A stable matching is one in which individual self-interest will prevent any man/woman from switching pairs. In analyzing this algorithm, we want to look at a few main propositions. First, that the G-S algorithm terminates after at most n^2 iterations of the while loop. Secondly, the set of pairs returned by the algorithm is a stable matching. Both of these proofs are very well-explained.

The process of designing the algorithm became more clear to me after combining the reading with the lecture. I sometimes have trouble knowing where to start with a proof or an algorithm design, but the authors explain problems really clearly and then have nice, descriptive proofs.

This section gives a brief introduction to 5 classes of problems and the algorithm classes that can be used to solve them. It gives an idea of what is to come in the rest of the book. The five problems are:

1. Interval Scheduling: You have a resource(a lecture room, maybe) and people can request to use it for a time period. The goal is to maximize the number of request accepted, with no overlap. A greedy algorithm is appropriate here - it processes the ordered input one piece at a time with no apparent look-ahead.

2. Weighted Interval Scheduling: Each request has a weight or value, and the goal is to maximize the total value. This would use a dynamic programming technique, which builds up the optimal value over all possible solutions in a compact way that leads to a very efficient solution.

3. Bipartite Matching: A bipartite graph is when the vertices nodes can be split into two sets and all edges have one end in each set. This problem is an extension of the stable matching problem that models situations when objects are assigned to other objects. The goal is to find a matching of maximum size. The algorithm inductively builds up the matchings, and is representative of a class of problems called network flow problems.

4. Independent Set: A subset of a graph is independent if no nodes in the subset are connected. Thus, the goal is to find the largest independent set, given a graph. This problem is part of a class of NP-complete problems, which have no known efficient solution. Currently, the brute-force approach is the best we know.

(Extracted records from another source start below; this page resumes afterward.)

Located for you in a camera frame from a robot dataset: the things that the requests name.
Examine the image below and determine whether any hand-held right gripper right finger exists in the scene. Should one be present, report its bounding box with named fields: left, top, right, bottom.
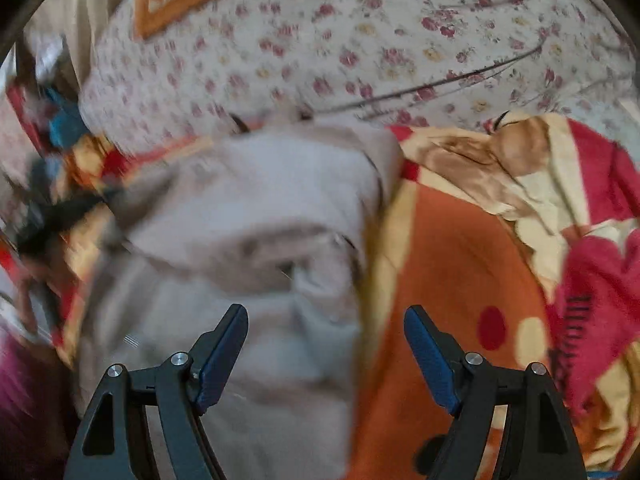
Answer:
left=403, top=305, right=588, bottom=480

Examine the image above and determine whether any orange patterned pillow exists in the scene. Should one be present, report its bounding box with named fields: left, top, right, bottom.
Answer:
left=132, top=0, right=281, bottom=42

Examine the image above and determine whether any beige grey garment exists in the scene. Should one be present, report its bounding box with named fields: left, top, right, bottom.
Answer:
left=75, top=117, right=406, bottom=480

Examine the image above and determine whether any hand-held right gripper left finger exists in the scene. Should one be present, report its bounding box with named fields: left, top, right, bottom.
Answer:
left=64, top=304, right=249, bottom=480

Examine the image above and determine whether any person's pink clothing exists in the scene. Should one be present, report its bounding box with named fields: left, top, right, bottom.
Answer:
left=0, top=337, right=78, bottom=480

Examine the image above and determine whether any blue cloth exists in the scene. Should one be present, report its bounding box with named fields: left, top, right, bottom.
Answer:
left=42, top=87, right=90, bottom=147

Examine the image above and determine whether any beige curtain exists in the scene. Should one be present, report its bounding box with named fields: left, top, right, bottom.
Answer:
left=25, top=0, right=138, bottom=88

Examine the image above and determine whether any orange red printed blanket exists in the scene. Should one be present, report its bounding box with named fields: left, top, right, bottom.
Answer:
left=0, top=110, right=640, bottom=480

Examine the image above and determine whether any floral bed sheet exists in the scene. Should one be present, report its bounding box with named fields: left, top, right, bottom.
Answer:
left=80, top=0, right=640, bottom=148

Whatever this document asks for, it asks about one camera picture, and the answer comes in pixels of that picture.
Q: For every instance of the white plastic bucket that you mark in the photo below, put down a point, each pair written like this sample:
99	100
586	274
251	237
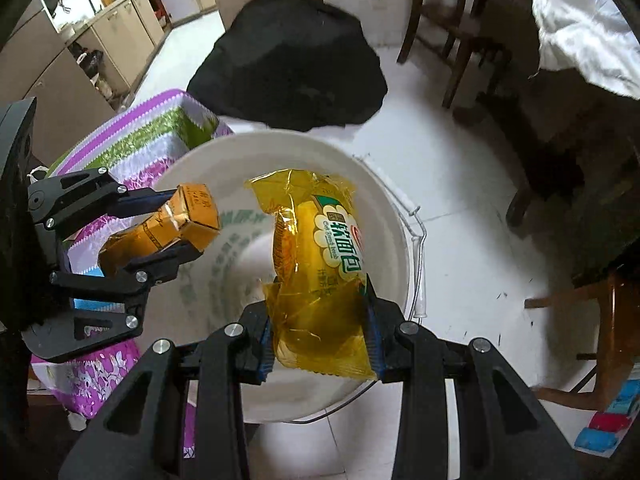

5. Competitive Facility Location: This is a game-playing problem where players alternate choosing valued locations, wanting the maximum possible value, but they are limited because the set of all chosen locations must be an independent set. The problem is whether, given a target value, if one player can reach the target, regardless of what other player(s) do. This problem is in the class of PSPACE-complete problems, which are difficult to solve and prove.

This section was very beneficial to understand the goals of the class and the various algorithms we will learn. While no real detail is given on any of the problems or algorithms, it is good to get a general idea of the problems we will be facing in this class and be able to start thinking about them.